Segment Start: Dataset content

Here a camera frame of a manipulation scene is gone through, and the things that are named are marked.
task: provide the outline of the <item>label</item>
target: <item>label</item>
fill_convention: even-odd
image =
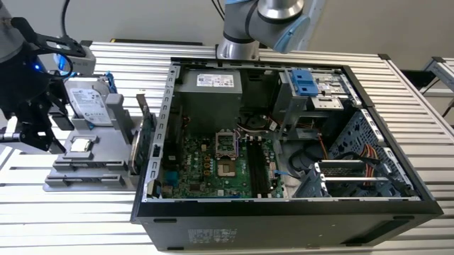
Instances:
[[[270,130],[274,131],[277,130],[277,127],[278,127],[278,123],[271,121],[271,124],[270,124]]]
[[[234,88],[234,75],[227,74],[199,74],[198,87]]]
[[[318,86],[319,90],[330,90],[329,85],[319,84],[317,86]]]
[[[237,231],[237,228],[190,229],[190,243],[233,243]]]
[[[94,125],[112,124],[100,94],[94,89],[72,88],[75,107]]]

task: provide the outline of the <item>ram slot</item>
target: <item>ram slot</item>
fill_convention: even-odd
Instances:
[[[270,189],[265,167],[262,142],[250,141],[247,145],[247,162],[251,175],[253,195],[266,198],[269,197]]]

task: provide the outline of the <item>workbench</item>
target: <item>workbench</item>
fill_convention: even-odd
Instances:
[[[209,46],[95,42],[96,73],[111,71],[124,107],[140,115],[136,94],[158,113],[171,57],[215,58]],[[454,131],[386,55],[261,50],[261,60],[349,65],[410,158],[445,215],[375,247],[322,250],[243,250],[217,254],[338,253],[454,254]],[[67,131],[55,128],[64,142]],[[0,250],[20,254],[152,254],[130,212],[134,192],[56,192],[42,189],[56,155],[7,148],[0,154]]]

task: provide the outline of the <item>motherboard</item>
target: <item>motherboard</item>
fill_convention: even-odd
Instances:
[[[235,133],[229,136],[223,132],[211,137],[184,137],[182,149],[179,170],[166,172],[164,197],[283,197],[281,177],[274,174],[277,155],[271,140],[241,139]],[[223,155],[219,151],[234,154]]]

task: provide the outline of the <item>robotic arm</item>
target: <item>robotic arm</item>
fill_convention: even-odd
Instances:
[[[277,52],[297,48],[310,25],[303,0],[226,0],[222,59],[258,60],[259,43]]]
[[[67,75],[46,71],[39,55],[51,53],[67,60],[71,70]],[[0,129],[0,143],[24,151],[64,152],[48,115],[62,130],[74,129],[64,107],[68,99],[63,79],[74,71],[70,56],[86,55],[83,46],[68,36],[55,38],[35,33],[24,18],[11,17],[0,0],[0,109],[7,120],[18,118],[12,129]]]

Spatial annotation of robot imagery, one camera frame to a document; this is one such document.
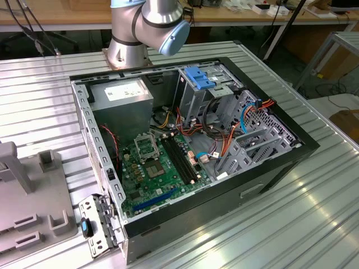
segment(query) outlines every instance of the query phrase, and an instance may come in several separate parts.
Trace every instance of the blue latch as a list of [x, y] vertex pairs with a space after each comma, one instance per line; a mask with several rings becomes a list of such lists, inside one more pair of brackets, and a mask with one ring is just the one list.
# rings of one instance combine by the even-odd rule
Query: blue latch
[[185, 72], [188, 77], [193, 81], [199, 90], [215, 87], [215, 83], [208, 80], [206, 74], [198, 67], [186, 67]]

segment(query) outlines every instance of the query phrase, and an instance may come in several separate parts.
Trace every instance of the desk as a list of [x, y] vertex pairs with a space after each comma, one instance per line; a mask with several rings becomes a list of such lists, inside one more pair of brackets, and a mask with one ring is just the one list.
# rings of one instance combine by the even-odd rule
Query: desk
[[[183, 6], [185, 0], [179, 0]], [[19, 8], [15, 0], [10, 0], [13, 9]], [[45, 31], [65, 31], [65, 30], [101, 30], [111, 29], [111, 11], [73, 11], [70, 9], [68, 0], [27, 0], [27, 4], [31, 7], [34, 15], [42, 24]], [[0, 7], [6, 8], [4, 1], [0, 1]], [[243, 10], [234, 13], [225, 7], [211, 8], [202, 7], [194, 8], [195, 24], [193, 27], [202, 26], [263, 26], [271, 25], [273, 17], [269, 15], [258, 15], [251, 10]], [[282, 34], [287, 21], [292, 16], [278, 16], [274, 25], [280, 28], [274, 37], [264, 59], [267, 59], [273, 50], [280, 35]], [[22, 24], [26, 24], [24, 18], [19, 17]], [[33, 20], [35, 31], [40, 31]], [[346, 31], [351, 31], [359, 21], [359, 13], [351, 12], [348, 17], [339, 15], [338, 18], [320, 19], [307, 11], [301, 11], [294, 25], [325, 25], [325, 24], [348, 24]], [[16, 25], [11, 15], [7, 12], [0, 11], [0, 32], [17, 32], [20, 28]]]
[[[320, 144], [275, 188], [175, 242], [131, 268], [357, 268], [359, 147], [248, 49], [234, 42], [185, 45], [173, 57], [149, 50], [156, 64], [208, 57], [230, 59], [272, 96]], [[53, 149], [62, 156], [70, 197], [77, 204], [99, 192], [77, 122], [68, 77], [109, 71], [103, 53], [0, 62], [0, 140], [18, 157]], [[31, 132], [24, 126], [31, 122]], [[125, 268], [119, 252], [91, 259], [78, 234], [8, 265], [10, 268]]]

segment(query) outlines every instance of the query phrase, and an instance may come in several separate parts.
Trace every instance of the black ram slot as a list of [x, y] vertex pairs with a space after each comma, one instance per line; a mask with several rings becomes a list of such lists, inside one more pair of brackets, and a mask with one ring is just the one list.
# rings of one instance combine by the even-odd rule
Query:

Segment End: Dataset content

### [Task objective]
Could you return all lines from the data above that contain the string "pair"?

### [Reply]
Trace every instance of the blue latch as a list of [x, y] vertex pairs with a space after each comma, one instance per line; a mask with several rings becomes a list of such lists, inside one more pair of brackets, and a mask with one ring is just the one list.
Trace every instance of the desk as a list of [x, y] vertex pairs with a space after each comma, one instance per line; a mask with several rings becomes a list of such lists, inside one more pair of brackets, and a mask with one ring is just the one list.
Trace every instance of the black ram slot as a list of [x, y] vertex pairs with a space after each comma, one instance per line; a mask with several rings becomes a list of such lists, inside one more pair of brackets, and a mask with one ring is just the one list.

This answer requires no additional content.